EXERCISE AIM - From the records below, find each line with the string "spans" and copy it.

SUPPLIED DATA -

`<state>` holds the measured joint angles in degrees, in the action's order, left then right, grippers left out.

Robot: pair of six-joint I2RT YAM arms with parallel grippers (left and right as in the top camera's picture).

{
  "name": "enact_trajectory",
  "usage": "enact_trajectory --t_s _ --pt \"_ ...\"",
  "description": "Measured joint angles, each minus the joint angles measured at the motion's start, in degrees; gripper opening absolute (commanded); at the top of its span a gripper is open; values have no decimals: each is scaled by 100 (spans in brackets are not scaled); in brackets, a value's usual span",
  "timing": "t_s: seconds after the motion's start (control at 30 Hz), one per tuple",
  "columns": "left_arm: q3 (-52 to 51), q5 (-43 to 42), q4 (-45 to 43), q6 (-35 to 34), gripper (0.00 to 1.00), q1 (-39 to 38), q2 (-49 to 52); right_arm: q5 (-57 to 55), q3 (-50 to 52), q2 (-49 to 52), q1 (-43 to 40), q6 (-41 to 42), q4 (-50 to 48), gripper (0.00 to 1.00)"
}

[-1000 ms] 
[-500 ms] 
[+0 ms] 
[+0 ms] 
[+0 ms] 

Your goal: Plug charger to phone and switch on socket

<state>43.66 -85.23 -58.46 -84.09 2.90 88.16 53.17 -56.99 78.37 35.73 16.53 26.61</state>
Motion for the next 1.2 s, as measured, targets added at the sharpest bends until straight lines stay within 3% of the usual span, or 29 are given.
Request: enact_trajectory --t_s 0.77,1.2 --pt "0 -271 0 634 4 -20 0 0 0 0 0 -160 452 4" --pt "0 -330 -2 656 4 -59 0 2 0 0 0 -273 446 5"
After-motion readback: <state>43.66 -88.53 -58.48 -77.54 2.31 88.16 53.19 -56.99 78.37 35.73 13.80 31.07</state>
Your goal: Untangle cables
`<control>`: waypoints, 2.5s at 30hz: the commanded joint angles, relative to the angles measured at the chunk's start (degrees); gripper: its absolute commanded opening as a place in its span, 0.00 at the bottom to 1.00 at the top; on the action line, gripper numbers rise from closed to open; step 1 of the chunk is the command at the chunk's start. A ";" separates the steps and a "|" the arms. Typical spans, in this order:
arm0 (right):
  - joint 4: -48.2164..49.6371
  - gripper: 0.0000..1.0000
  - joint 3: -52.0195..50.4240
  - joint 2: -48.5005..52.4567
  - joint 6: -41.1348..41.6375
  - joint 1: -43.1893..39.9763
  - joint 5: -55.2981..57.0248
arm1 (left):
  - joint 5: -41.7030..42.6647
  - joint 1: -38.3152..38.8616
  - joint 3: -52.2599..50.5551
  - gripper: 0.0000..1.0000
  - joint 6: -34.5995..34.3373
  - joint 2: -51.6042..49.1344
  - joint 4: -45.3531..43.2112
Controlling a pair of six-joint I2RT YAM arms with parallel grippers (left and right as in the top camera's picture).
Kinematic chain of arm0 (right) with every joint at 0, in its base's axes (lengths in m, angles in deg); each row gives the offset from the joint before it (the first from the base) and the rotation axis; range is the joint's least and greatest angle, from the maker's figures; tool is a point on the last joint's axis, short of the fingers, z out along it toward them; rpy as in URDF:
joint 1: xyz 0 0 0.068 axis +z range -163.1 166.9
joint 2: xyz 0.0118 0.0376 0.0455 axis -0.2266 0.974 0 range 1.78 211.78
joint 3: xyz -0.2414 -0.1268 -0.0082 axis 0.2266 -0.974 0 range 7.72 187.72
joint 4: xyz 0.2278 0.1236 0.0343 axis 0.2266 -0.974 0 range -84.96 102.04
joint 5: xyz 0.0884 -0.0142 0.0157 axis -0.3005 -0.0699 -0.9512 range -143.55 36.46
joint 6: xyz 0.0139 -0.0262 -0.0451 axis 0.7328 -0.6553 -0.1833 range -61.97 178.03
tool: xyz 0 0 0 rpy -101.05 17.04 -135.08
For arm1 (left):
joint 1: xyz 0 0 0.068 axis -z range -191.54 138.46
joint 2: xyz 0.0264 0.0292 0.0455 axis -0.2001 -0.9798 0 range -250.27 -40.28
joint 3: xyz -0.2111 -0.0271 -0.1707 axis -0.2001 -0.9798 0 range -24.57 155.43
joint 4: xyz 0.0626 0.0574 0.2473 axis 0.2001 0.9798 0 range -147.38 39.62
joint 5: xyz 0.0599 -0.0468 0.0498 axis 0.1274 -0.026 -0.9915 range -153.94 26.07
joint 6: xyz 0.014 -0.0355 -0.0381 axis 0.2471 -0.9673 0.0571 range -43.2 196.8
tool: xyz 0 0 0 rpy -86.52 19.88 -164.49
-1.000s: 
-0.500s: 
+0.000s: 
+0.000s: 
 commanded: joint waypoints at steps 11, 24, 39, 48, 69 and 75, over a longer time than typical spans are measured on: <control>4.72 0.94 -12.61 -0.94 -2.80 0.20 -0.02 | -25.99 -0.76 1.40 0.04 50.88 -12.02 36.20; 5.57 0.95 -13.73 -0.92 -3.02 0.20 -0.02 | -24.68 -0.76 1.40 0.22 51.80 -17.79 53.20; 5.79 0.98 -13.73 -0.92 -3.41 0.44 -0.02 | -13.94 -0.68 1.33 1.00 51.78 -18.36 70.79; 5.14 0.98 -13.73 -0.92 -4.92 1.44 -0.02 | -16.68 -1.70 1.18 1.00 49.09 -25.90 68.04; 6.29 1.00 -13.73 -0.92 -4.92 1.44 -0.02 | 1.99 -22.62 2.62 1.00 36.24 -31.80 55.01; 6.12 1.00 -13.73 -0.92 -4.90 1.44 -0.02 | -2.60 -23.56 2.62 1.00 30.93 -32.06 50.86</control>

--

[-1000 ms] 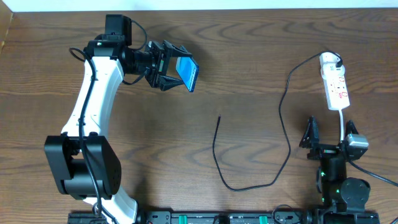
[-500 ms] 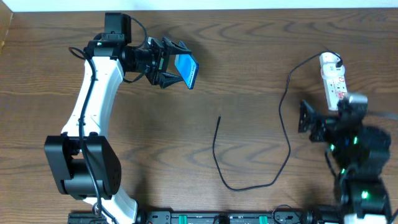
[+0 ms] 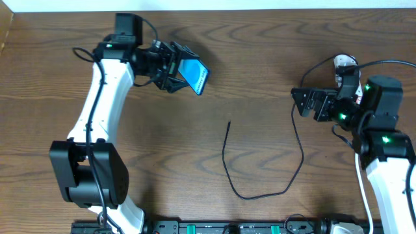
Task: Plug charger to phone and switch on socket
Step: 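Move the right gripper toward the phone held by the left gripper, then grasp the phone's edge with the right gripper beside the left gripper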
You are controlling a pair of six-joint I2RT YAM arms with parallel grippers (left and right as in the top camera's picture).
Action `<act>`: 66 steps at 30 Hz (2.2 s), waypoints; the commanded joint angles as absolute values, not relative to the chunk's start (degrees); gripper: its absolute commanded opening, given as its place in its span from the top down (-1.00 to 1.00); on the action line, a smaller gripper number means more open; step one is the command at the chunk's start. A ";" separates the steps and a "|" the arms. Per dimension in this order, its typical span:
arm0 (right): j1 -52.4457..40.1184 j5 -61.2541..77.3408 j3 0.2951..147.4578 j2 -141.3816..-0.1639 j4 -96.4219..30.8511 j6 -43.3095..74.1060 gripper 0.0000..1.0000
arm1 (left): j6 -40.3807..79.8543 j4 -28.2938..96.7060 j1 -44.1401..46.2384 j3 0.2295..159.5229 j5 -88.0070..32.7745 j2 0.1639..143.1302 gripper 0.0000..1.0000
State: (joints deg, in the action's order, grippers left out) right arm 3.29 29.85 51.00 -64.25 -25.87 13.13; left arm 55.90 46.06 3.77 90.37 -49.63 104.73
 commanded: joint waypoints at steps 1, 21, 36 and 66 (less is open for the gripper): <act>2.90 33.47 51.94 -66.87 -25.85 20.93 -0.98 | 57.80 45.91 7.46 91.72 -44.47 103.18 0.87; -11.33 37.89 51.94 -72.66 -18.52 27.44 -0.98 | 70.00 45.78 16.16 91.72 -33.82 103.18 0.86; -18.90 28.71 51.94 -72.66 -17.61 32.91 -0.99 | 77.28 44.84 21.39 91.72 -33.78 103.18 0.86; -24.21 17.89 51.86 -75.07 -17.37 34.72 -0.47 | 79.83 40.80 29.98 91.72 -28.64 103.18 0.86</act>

OUTPUT FOR THIS EXERCISE -
  "description": "Measured joint angles, each minus the joint angles measured at the motion's start, in degrees; gripper opening absolute (commanded); at the top of its span a gripper is open; values have no decimals: each is scaled by 100 (spans in brackets are not scaled); in brackets, a value's usual span",
`<control>`: waypoints, 2.5s at 30hz: the commanded joint angles, relative to the angles measured at the chunk's start (degrees); gripper: its absolute commanded opening as a place in its span, 0.00 at the bottom to 1.00 at the top; on the action line, gripper numbers rise from closed to open; step 1 of the chunk is the command at the chunk's start. A ";" separates the steps and a "|" the arms. Typical spans, in this order:
 commanded: joint waypoints at steps 11, 24, 39, 48, 69 and 75, over a longer time than typical spans are measured on: <control>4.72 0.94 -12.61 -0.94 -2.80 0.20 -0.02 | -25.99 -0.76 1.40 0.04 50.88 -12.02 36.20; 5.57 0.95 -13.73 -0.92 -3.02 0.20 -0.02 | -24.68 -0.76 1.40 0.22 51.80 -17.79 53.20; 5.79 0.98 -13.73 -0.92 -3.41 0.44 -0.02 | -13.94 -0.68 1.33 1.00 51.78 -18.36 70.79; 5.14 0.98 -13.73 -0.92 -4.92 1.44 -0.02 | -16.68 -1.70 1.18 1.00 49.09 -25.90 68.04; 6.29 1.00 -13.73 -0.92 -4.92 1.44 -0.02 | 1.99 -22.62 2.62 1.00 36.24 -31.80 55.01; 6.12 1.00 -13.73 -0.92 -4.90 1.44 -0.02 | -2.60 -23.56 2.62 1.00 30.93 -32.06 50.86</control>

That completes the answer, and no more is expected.